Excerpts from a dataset
========

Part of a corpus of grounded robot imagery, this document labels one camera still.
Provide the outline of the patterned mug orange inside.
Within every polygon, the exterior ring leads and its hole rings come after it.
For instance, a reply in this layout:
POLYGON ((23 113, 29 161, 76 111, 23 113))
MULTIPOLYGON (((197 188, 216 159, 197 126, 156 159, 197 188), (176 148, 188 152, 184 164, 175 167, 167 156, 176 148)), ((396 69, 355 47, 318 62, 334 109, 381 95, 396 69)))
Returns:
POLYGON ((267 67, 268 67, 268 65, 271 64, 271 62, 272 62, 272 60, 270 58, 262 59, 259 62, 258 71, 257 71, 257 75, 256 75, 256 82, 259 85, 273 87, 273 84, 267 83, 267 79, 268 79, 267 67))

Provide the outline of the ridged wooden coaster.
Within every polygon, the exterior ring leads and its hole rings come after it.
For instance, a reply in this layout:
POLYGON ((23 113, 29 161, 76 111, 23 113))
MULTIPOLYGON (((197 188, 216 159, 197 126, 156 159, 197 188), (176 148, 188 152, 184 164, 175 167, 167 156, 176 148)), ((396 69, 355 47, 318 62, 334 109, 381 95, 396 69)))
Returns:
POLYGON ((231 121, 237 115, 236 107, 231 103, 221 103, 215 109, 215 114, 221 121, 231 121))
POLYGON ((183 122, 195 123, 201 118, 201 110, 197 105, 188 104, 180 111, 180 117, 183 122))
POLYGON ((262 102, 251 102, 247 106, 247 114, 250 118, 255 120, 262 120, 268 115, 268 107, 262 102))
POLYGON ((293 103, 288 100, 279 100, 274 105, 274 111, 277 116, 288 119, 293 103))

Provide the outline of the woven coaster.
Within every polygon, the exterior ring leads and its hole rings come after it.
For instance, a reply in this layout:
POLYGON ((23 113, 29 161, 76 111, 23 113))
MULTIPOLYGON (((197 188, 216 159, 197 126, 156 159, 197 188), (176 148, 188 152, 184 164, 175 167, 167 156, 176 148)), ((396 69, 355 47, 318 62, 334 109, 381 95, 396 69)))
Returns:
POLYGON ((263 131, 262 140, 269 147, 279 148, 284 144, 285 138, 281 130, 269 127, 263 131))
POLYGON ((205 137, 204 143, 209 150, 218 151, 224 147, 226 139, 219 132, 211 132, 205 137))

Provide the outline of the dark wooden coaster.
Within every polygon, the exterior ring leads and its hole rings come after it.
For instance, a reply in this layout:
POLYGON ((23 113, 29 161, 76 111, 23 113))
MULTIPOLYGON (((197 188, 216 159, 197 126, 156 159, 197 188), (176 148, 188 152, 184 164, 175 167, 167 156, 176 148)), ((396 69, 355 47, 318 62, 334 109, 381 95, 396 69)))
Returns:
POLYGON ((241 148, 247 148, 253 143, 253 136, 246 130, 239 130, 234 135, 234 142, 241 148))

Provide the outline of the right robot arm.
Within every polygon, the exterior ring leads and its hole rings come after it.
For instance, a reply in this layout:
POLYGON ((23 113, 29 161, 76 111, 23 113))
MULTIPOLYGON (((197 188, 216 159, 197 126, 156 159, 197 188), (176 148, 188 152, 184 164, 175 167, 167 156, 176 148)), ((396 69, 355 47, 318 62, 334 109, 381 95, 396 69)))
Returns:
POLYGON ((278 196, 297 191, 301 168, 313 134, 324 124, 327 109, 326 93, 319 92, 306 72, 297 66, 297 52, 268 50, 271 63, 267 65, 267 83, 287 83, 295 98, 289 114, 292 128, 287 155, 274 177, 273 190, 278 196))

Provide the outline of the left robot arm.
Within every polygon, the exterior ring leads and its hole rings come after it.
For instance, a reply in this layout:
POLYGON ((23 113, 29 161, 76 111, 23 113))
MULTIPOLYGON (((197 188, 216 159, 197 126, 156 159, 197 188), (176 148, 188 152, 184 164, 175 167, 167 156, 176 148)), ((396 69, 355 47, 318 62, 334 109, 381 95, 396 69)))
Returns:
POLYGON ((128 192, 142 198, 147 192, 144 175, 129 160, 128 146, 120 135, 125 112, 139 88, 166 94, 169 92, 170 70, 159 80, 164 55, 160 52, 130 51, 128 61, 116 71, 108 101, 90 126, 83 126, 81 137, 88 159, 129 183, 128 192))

========

#### Assigned task
Each record above needs to be written out exactly, with nothing left out.

#### Completed task
Part of a corpus of grounded robot imagery, this document labels one camera still.
Provide the outline of the patterned mug orange inside.
Within every polygon, the exterior ring leads and its hole rings come after it.
For instance, a reply in this layout:
POLYGON ((23 113, 29 161, 76 111, 23 113))
MULTIPOLYGON (((197 188, 216 159, 197 126, 156 159, 197 188), (176 148, 188 152, 184 164, 175 167, 167 156, 176 148)), ((396 69, 355 47, 318 62, 334 109, 381 95, 396 69)))
Returns:
POLYGON ((267 67, 268 67, 268 65, 271 64, 271 62, 272 62, 272 60, 270 58, 262 59, 259 62, 258 71, 257 71, 257 75, 256 75, 256 82, 259 85, 273 87, 273 84, 267 83, 267 79, 268 79, 267 67))

Provide the outline of the ridged wooden coaster.
Within every polygon, the exterior ring leads and its hole rings come after it.
For instance, a reply in this layout:
POLYGON ((23 113, 29 161, 76 111, 23 113))
MULTIPOLYGON (((197 188, 216 159, 197 126, 156 159, 197 188), (176 148, 188 152, 184 164, 175 167, 167 156, 176 148)), ((396 69, 355 47, 318 62, 334 109, 381 95, 396 69)))
Returns:
POLYGON ((231 121, 237 115, 236 107, 231 103, 221 103, 215 109, 215 114, 221 121, 231 121))
POLYGON ((183 122, 195 123, 201 118, 201 110, 197 105, 188 104, 180 111, 180 117, 183 122))
POLYGON ((262 102, 251 102, 247 106, 247 114, 250 118, 255 120, 262 120, 268 115, 268 107, 262 102))
POLYGON ((293 103, 288 100, 279 100, 274 105, 274 111, 277 116, 288 119, 293 103))

Provide the outline of the woven coaster.
Within every polygon, the exterior ring leads and its hole rings come after it.
For instance, a reply in this layout:
POLYGON ((23 113, 29 161, 76 111, 23 113))
MULTIPOLYGON (((197 188, 216 159, 197 126, 156 159, 197 188), (176 148, 188 152, 184 164, 175 167, 167 156, 176 148)), ((396 69, 355 47, 318 62, 334 109, 381 95, 396 69)))
Returns:
POLYGON ((263 131, 262 140, 269 147, 279 148, 284 144, 285 138, 281 130, 269 127, 263 131))
POLYGON ((205 137, 204 143, 209 150, 218 151, 224 147, 226 139, 219 132, 211 132, 205 137))

Provide the outline of the dark wooden coaster.
Within every polygon, the exterior ring leads and its hole rings come after it.
For instance, a reply in this layout:
POLYGON ((23 113, 29 161, 76 111, 23 113))
MULTIPOLYGON (((197 188, 216 159, 197 126, 156 159, 197 188), (176 148, 188 152, 184 164, 175 167, 167 156, 176 148)), ((396 69, 355 47, 318 62, 334 109, 381 95, 396 69)))
Returns:
POLYGON ((241 148, 247 148, 253 143, 253 136, 246 130, 239 130, 234 135, 234 142, 241 148))

Provide the outline of the right robot arm.
Within every polygon, the exterior ring leads and its hole rings come after it.
For instance, a reply in this layout:
POLYGON ((23 113, 29 161, 76 111, 23 113))
MULTIPOLYGON (((197 188, 216 159, 197 126, 156 159, 197 188), (176 148, 188 152, 184 164, 175 167, 167 156, 176 148)), ((396 69, 355 47, 318 62, 334 109, 381 95, 396 69)))
Returns:
POLYGON ((278 196, 297 191, 301 168, 313 134, 324 124, 327 109, 326 93, 319 92, 306 72, 297 66, 297 52, 268 50, 271 63, 267 65, 267 83, 287 83, 295 98, 289 114, 292 128, 287 155, 274 177, 273 190, 278 196))

Provide the outline of the left robot arm.
Within every polygon, the exterior ring leads and its hole rings come after it.
For instance, a reply in this layout:
POLYGON ((23 113, 29 161, 76 111, 23 113))
MULTIPOLYGON (((197 188, 216 159, 197 126, 156 159, 197 188), (176 148, 188 152, 184 164, 175 167, 167 156, 176 148)), ((396 69, 355 47, 318 62, 334 109, 381 95, 396 69)))
Returns:
POLYGON ((128 192, 142 198, 147 192, 144 175, 129 160, 128 146, 120 135, 125 112, 139 88, 166 94, 169 92, 170 70, 159 80, 164 55, 160 52, 130 51, 128 61, 116 71, 108 101, 90 126, 83 126, 81 137, 88 159, 129 183, 128 192))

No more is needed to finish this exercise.